A tragédia da vida ecoa na arte: há 75 anos, uma guerra dividia almas e famílias
*Por Paulo Stucchi
Em meio à acalorada discussão sobre um mundo que pende perigosamente para os extremos, a comovente história do senhor Andor Stern veio à tona no fim do ano passado. Stern é o único brasileiro vivo sobrevivente do holocausto. Uma prova viva de que a guerra vai além de seus horrores inerentes – vidas perdidas, destruição, crises humanitárias –, e tem uma face ainda mais perversa: a morte não somente física, mas também psicológica daqueles que por ela são dragados.
Histórias de reencontros de descendentes de irmãos, pais, filhos, amantes... separados pelo campo de batalha ou pelos muros e grades dos Campos de Concentração e Trabalhos Forçados ainda gera grande comoção, mesmo depois de 75 anos da Segunda Grande Guerra. Casos reais, que renderiam roteiros emocionantes em livros de ficção, mas que, infelizmente, não saíram da mente criativa de um autor, mas da pulsão doentia que disseminou ódio, discriminação e morte.
Histórias como a do senhor Stern, que viu a família ser morta na câmara de gás, e dos irmãos Abram e Chaim, que se separaram em 1939, época da ocupação da Polônia, e morreram sem terem se reencontrado. Enquanto Chaim fugiu para a União Soviética, Abram foi levado para um Campo de Concentração, ao qual sobreviveu milagrosamente. Em seguida, emigrou para os EUA, onde morreu em 2011. Nunca mais soube do irmão, que faleceu de um tumor cerebral aos 51, na terra de Stálin.

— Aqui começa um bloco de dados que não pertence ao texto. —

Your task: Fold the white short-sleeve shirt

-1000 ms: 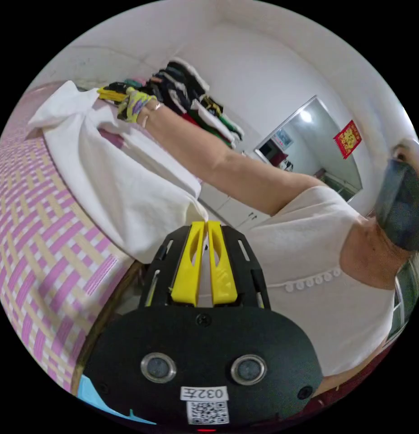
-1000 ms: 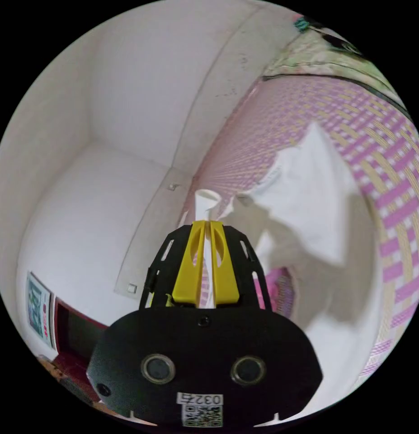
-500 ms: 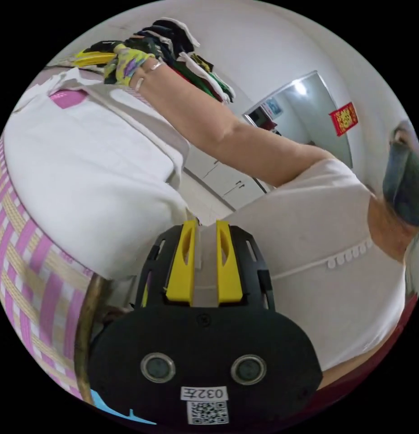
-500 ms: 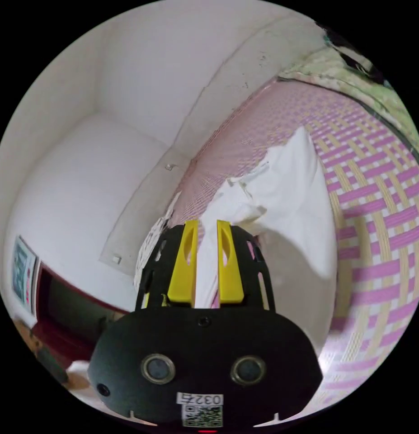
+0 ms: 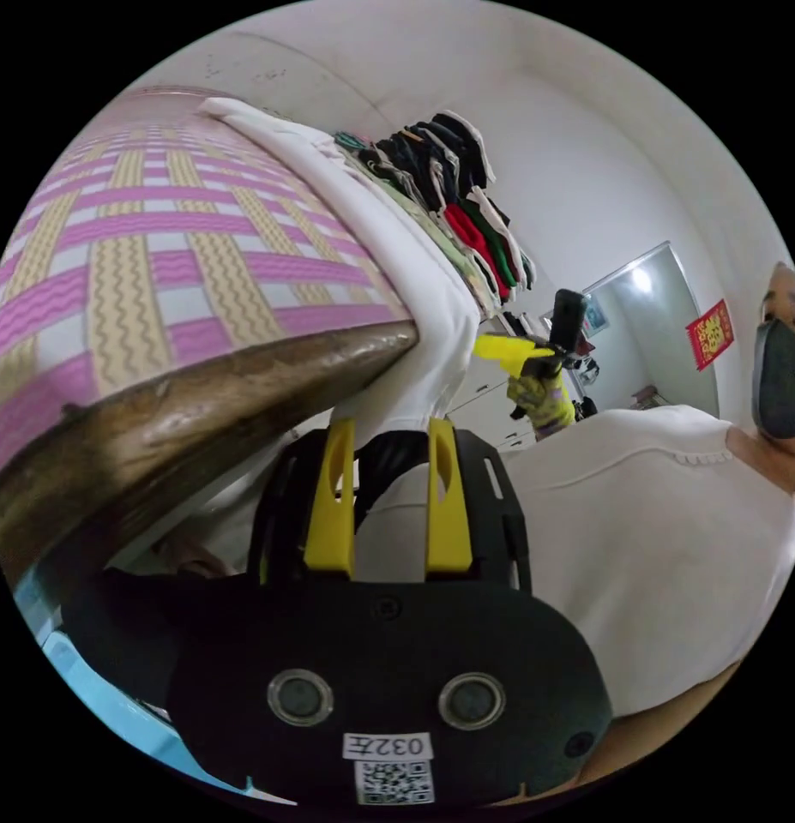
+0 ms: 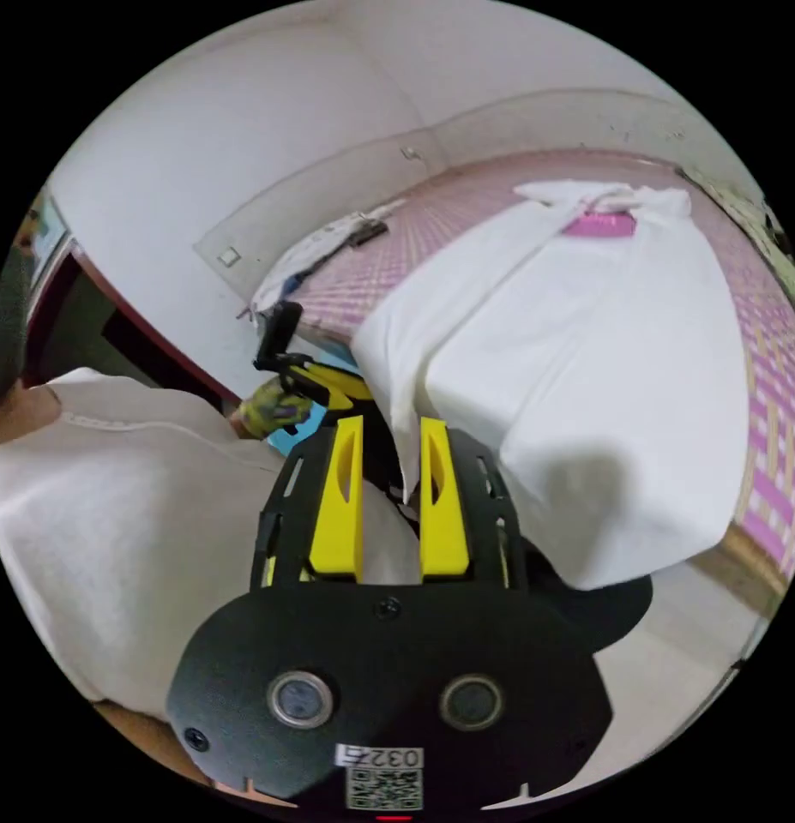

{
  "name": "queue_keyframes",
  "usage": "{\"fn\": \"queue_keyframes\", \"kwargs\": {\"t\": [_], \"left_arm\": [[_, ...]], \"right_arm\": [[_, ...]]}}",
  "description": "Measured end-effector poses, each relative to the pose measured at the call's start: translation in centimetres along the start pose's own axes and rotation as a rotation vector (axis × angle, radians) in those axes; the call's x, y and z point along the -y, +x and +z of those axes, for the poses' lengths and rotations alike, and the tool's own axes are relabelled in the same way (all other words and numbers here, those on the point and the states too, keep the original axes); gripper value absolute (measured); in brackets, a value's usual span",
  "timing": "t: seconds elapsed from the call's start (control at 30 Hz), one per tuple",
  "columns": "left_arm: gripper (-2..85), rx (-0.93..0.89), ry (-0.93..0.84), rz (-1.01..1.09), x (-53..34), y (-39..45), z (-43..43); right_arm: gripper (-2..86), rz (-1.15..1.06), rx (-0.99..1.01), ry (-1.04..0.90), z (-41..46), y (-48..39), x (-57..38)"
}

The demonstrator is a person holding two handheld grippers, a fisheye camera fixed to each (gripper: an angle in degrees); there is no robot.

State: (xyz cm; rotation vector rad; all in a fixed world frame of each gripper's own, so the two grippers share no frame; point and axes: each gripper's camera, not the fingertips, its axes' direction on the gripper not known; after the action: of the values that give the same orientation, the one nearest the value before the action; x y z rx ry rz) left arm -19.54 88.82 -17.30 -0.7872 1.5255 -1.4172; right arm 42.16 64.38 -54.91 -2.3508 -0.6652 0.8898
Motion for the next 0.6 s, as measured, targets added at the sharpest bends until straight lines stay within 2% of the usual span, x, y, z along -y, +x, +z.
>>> {"fn": "queue_keyframes", "kwargs": {"t": [0.13, 0.2, 0.3, 0.4, 0.43, 0.53, 0.6], "left_arm": [[9.0, 0.045, 0.028, 0.017, 0.5, 0.8, 1.2], [8.5, 0.034, 0.057, 0.033, 0.7, 1.1, 1.9], [2.5, -0.035, 0.083, 0.074, 1.0, 2.2, 2.1], [-0.6, -0.137, 0.184, 0.250, 0.3, 6.5, -0.5], [-0.7, -0.137, 0.184, 0.263, 0.2, 7.0, -0.7], [-1.0, -0.068, 0.072, 0.183, 0.3, 6.5, 0.5], [-0.9, -0.074, 0.083, 0.044, -0.1, 4.7, 0.8]], "right_arm": [[11.8, 0.035, 0.043, 0.016, 2.6, 1.0, -0.3], [9.0, 0.008, 0.035, 0.006, 3.8, 0.8, 0.0], [0.6, -0.075, 0.177, 0.036, 3.0, -0.1, 0.0], [-0.5, -0.155, 0.367, 0.182, 0.0, -0.1, -1.0], [-0.6, -0.145, 0.364, 0.187, -0.2, 0.2, -1.2], [-0.3, 0.013, 0.191, -0.011, 2.4, 2.7, -1.3], [1.2, 0.065, 0.158, -0.106, 4.0, 3.5, -1.4]]}}
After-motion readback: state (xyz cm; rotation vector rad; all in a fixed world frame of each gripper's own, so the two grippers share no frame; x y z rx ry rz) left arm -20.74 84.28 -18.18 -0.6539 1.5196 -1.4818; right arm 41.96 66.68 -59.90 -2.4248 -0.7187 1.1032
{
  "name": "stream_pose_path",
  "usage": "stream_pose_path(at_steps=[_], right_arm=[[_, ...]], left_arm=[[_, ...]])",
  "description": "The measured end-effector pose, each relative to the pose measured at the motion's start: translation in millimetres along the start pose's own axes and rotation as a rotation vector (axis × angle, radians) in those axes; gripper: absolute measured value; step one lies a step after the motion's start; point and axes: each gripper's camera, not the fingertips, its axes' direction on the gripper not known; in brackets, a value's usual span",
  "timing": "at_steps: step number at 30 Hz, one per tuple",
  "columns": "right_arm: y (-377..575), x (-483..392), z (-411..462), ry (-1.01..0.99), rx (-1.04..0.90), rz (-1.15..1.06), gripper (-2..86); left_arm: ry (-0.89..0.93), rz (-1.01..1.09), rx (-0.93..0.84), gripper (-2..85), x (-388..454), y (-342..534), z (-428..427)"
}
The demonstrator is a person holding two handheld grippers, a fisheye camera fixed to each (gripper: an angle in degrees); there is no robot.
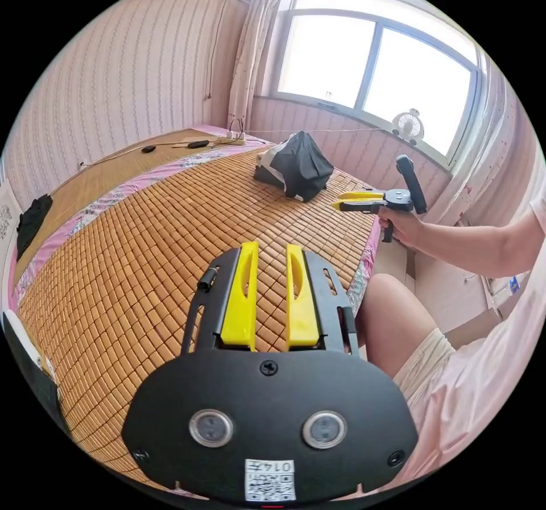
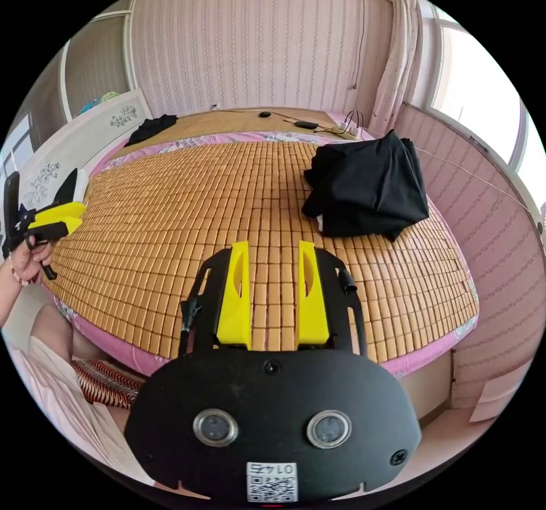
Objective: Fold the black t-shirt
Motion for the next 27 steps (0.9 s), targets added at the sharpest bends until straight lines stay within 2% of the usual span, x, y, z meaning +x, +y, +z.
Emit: stream_pose_path(at_steps=[6, 10, 14, 18, 21, 24, 27], right_arm=[[-82.3, 93.9, 22.9, -0.006, 0.027, 0.124, 12.7], [-117.5, 148.5, 57.2, -0.034, -0.025, 0.200, 12.8], [-130.5, 181.7, 64.7, -0.010, -0.042, 0.242, 7.8], [-113.0, 206.5, 14.0, -0.077, -0.043, 0.242, 2.7], [-63.6, 219.2, -53.0, -0.102, 0.054, 0.251, 1.7], [-14.2, 220.6, -109.7, -0.022, 0.060, 0.162, 1.2], [27.9, 233.5, -162.1, -0.032, 0.000, 0.128, 1.0]], left_arm=[[0.028, 0.134, -0.061, 7.8, 7.4, -115.6, 95.3], [0.087, 0.126, -0.074, 5.1, 5.8, -192.3, 161.9], [0.084, 0.120, -0.112, 11.1, 8.7, -247.2, 218.7], [0.052, 0.129, -0.157, 13.6, 7.9, -293.8, 279.8], [0.077, 0.040, -0.210, 13.3, 3.7, -315.3, 319.7], [0.113, -0.014, -0.332, 6.4, 6.9, -321.6, 340.6], [0.136, 0.062, -0.286, 3.1, 7.3, -318.9, 319.5]])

A saga dos irmãos poloneses ganhou conhecimento mundial através de reportagem publicada nos meios de comunicação de Nova Jersey, quando a neta de Abram conseguiu contatar o filho de Chaims utilizando as redes sociais. Exatamente a mesma trajetória triste de injusta de outros Abrams e Chaims, e também de Josephs, Andrejs, Annas, e tantos outros. História também compartilhada pelos personagens de “A Filha do Reich” (Ed. Jangada, 2019), minha última obra literária, a qual desemboca no tempo presente e em uma série de reencontros – e desencontros – que têm como de partida o Brasil de hoje.
Para Aristóteles, a arte imitava a vida. Porém, nem o melhor e mais sensível artista do mundo, seja ele um escritor, poeta, pintor ou fotógrafo, conseguiria sintetizar em palavras, paletas de cores e movimentos, a infinita dimensão da dor de se dizer adeus pela última vez àqueles que amamos.
Após 75 anos de tragédias assim, continuamos a repetir os mesmos erros, gerando novos personagens imersos em vivências dramáticas na África, Ásia e em localidades carentes da América Latina. Os protagonistas desses episódios certamente já aprenderam o que podiam através da dor; resta-nos saber quando a outra parcela do planeta entenderá que a única forma de fugir de tamanho sofrimento e evitá-lo, eliminando o radicalismo e a intolerância.